Information supplied:
▼
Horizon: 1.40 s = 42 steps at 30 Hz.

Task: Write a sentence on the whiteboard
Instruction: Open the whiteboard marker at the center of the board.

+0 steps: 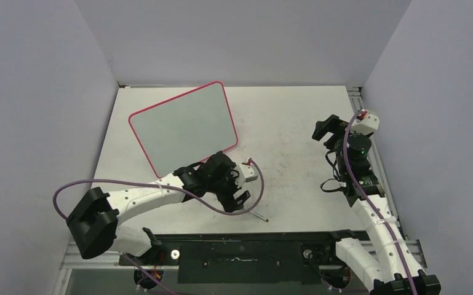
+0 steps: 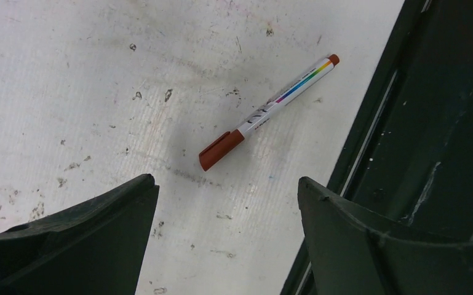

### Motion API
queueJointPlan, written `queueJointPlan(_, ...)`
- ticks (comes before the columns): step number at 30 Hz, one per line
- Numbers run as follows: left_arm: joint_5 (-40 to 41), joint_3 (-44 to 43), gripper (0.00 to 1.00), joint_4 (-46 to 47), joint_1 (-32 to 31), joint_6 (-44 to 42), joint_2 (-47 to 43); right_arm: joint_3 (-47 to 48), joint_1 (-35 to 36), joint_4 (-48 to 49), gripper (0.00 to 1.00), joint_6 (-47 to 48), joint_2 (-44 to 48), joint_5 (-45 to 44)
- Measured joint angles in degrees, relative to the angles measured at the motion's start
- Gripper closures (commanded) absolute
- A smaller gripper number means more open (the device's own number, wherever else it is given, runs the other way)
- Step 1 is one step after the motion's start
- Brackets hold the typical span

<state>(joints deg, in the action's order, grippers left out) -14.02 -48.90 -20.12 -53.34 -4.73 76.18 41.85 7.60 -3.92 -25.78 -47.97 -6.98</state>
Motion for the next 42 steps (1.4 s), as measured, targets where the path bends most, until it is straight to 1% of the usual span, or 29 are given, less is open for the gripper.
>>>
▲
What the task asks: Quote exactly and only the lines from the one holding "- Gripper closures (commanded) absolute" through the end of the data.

Solved exercise:
- Gripper closures (commanded) absolute
- A smaller gripper number means more open (the device's own number, wherever else it is given, runs the other way)
- Step 1 is one step after the motion's start
- Brackets hold the typical span

<state>(joints deg, in the action's order, grippers left out) -14.02 -48.90 -20.12 -53.34 -4.73 76.18 41.85 7.60 -3.92 -25.78 -47.97 -6.98</state>
Motion for the next 42 steps (1.4 s), as measured, targets where the path bends most, until it is straight to 1% of the usual span, or 29 are given, less is open for the gripper.
>>>

The answer has been supplied in full.